“Ah, you feeling tired? Well how about you get down and give me sixty pushups? Tired don’t win Super Bowls! Now breath deep, sucka! Don’t like that shitty smell, do you? Of course you don’t! Nobody does! But there ain’t one other team in the NFL that trains in these harsh of conditions, now breathe! Breathe!”
Seriously, look it up on the Broncos website, you’ll find that exact conversation somewhere I’m sure of it.
With this same sort of training ethos in mind, I myself traveled to Greeley in August for several summers in a row, to attend the No. 1 Striker and Goalie Camp, an insane, week-long soccer clinic held at UNC that promised each child would get, “1000 touches on the ball before breakfast!” Why this was an impressive enticement to parents, I’ll never be sure, but it meant that legions of soccer players were up at the crack of dawn to soak their cleats in dew as they dribbled aimlessly across a darkened field. Then we were fed.
One year, I remember, our camp coincided with that of the Broncos. You can imagine the sense of excitement buzzing through the soccer camp when it was realized that the Denver Broncos were sharing the same dorms that we were. We never saw them up close and personal, of course; they were quarantined in their bubble of super-stardom and our schedule was dictated around theirs. If the Broncos were in the cafeteria, we were nowhere near it. If the Broncos were playing on some of the fields we were supposed to use, we forfeited the right and watched soccer videos. But they couldn’t plan everything perfectly. One day, the camp had reserved the UNC pool for us and we little soccer players joyfully trekked to the facility in our swimsuits, ready for a respite from the heat. I can vividly recall crashing down a hallway only to find that the DENVER FUCKING BRONCOS were already in the pool.

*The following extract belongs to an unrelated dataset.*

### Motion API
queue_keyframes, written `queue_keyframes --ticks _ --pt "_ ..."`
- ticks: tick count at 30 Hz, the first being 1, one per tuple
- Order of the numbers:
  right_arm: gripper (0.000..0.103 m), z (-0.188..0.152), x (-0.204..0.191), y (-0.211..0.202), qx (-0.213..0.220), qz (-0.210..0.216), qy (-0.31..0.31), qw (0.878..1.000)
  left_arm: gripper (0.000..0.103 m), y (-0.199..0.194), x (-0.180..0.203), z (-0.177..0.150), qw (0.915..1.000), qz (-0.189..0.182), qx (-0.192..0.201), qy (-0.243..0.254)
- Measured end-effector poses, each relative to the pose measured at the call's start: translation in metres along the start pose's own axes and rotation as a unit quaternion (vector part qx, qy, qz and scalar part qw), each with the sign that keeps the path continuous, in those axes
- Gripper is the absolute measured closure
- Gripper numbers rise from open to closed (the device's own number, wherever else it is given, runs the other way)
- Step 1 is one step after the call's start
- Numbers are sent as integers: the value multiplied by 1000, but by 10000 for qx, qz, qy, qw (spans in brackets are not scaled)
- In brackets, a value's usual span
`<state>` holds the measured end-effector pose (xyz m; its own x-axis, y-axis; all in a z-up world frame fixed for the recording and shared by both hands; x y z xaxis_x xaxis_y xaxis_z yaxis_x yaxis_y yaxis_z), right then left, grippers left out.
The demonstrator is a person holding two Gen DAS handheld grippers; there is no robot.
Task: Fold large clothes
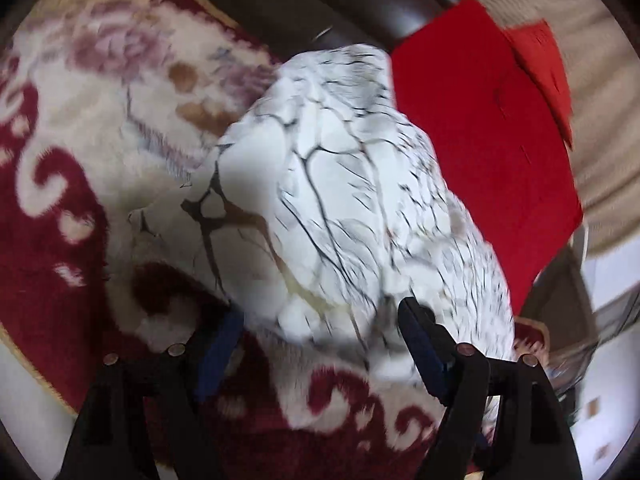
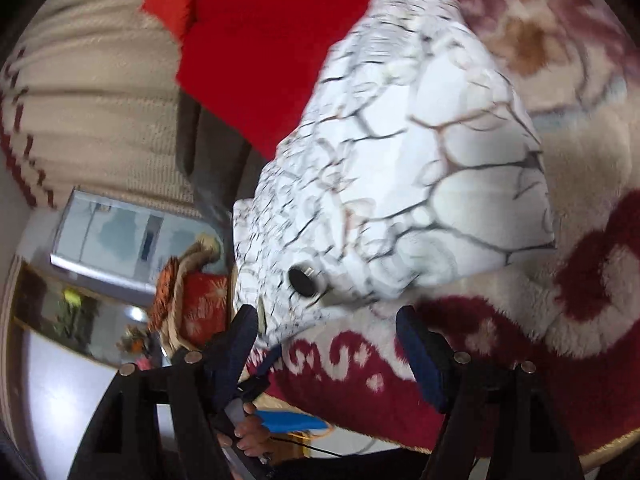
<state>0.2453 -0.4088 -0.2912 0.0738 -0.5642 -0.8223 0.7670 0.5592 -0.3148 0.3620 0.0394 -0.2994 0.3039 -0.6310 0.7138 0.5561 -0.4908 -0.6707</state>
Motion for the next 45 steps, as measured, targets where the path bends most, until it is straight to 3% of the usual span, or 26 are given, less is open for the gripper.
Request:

Somebody had fucked up the schedule, and there, before our thirteen-year-old eyes were the fucking Donkeys, in all their muscular glory. Broncos staffers and our camp counselors quickly went into you-guys-are-lepers-don’t-infect-these-professional-athletes mode, scurrying to prevent any sort of interaction, but there was no controlling all of us. Many children leapt into the pool despite shouts not to, giddily swimming as fast as they could towards their favorite Bronco. I’ll never forget Shannon Sharpe scrambling out of the pool as though someone had just shit in it.

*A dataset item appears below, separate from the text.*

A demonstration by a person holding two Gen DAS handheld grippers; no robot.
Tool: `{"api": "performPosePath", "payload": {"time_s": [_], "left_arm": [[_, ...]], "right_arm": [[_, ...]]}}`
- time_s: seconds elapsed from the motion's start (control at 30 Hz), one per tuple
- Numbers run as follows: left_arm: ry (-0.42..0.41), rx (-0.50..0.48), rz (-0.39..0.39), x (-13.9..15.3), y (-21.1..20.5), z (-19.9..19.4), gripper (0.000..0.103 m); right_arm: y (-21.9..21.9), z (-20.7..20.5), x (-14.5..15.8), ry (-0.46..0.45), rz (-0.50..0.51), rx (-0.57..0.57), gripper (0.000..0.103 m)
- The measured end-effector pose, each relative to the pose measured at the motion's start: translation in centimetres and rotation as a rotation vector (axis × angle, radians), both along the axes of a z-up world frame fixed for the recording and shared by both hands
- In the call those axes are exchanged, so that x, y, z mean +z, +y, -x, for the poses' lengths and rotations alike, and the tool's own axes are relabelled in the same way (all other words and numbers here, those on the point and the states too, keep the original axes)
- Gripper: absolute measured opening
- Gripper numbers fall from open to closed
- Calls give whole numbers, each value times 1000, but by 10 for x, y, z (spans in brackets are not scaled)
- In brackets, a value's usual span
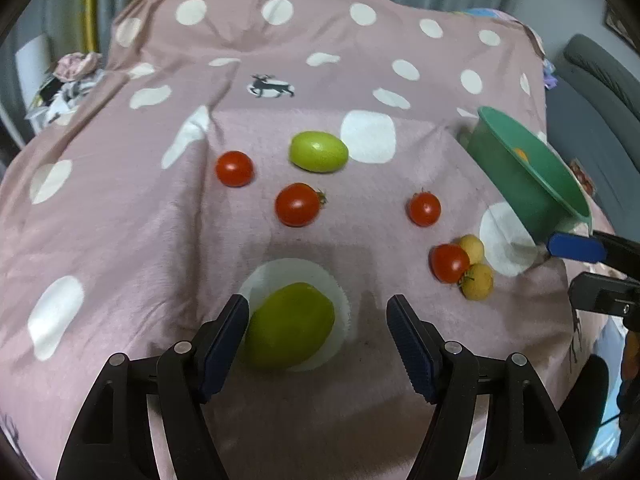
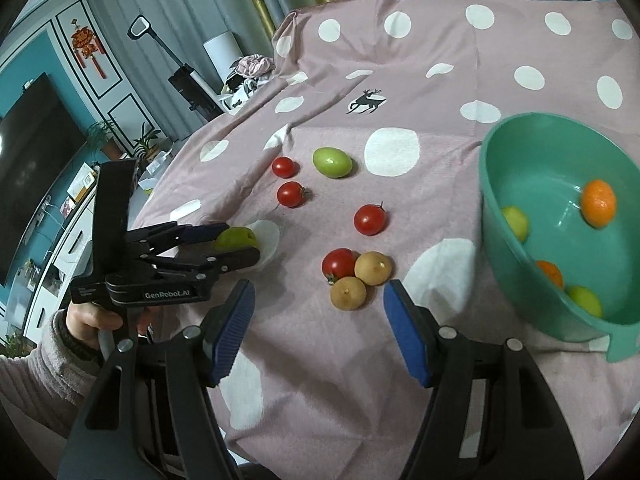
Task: Organize fruits
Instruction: 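Grasp a green lime with the left gripper while the right gripper grasps a green oval fruit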
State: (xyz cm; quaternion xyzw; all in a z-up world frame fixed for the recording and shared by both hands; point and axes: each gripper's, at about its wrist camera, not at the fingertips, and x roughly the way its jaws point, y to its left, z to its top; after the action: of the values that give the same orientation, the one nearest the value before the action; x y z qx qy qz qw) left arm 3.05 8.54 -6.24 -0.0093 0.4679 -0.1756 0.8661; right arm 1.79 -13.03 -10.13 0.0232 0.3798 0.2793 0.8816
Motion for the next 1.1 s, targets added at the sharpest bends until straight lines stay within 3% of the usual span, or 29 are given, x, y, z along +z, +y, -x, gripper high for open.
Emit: {"api": "performPosePath", "payload": {"time_s": [0.33, 0.47, 0.6, 0.77, 0.93, 1.1], "left_arm": [[4, -34, -18, -6, 2, -4, 58], [-12, -28, -40, -7, 8, -2, 42], [-32, -2, -36, -7, 14, -3, 42], [-27, 8, 52, -2, 19, -10, 42], [-33, 57, 91, 5, 24, -26, 42], [-62, 83, 91, 16, 28, -43, 42]], "right_arm": [[12, -19, -5, 29, -4, 22, 68], [21, -30, -7, 41, 3, 29, 68], [30, -44, -8, 61, 1, 43, 68], [44, -73, -8, 87, -4, 54, 68], [59, -113, -5, 70, 36, 30, 67], [79, -154, -9, 85, 81, 23, 66]]}}
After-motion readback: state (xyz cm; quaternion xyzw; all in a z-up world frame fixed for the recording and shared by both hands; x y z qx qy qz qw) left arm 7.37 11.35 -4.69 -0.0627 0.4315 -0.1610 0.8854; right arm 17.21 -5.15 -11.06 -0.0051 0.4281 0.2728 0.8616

After ten minutes or so, order was restored and the Broncos were allowed to resume swimming. For our part, we never saw the pool again that week, nor any members of the Denver Broncos for that matter. But to us it didn’t matter. Soccer didn’t matter then either. All anyone could talk about was coming so close to our beloved Denver Broncos, bumping shoulders and pool-water with men we considered to be gods.
Greeley didn’t smell so shitty that day.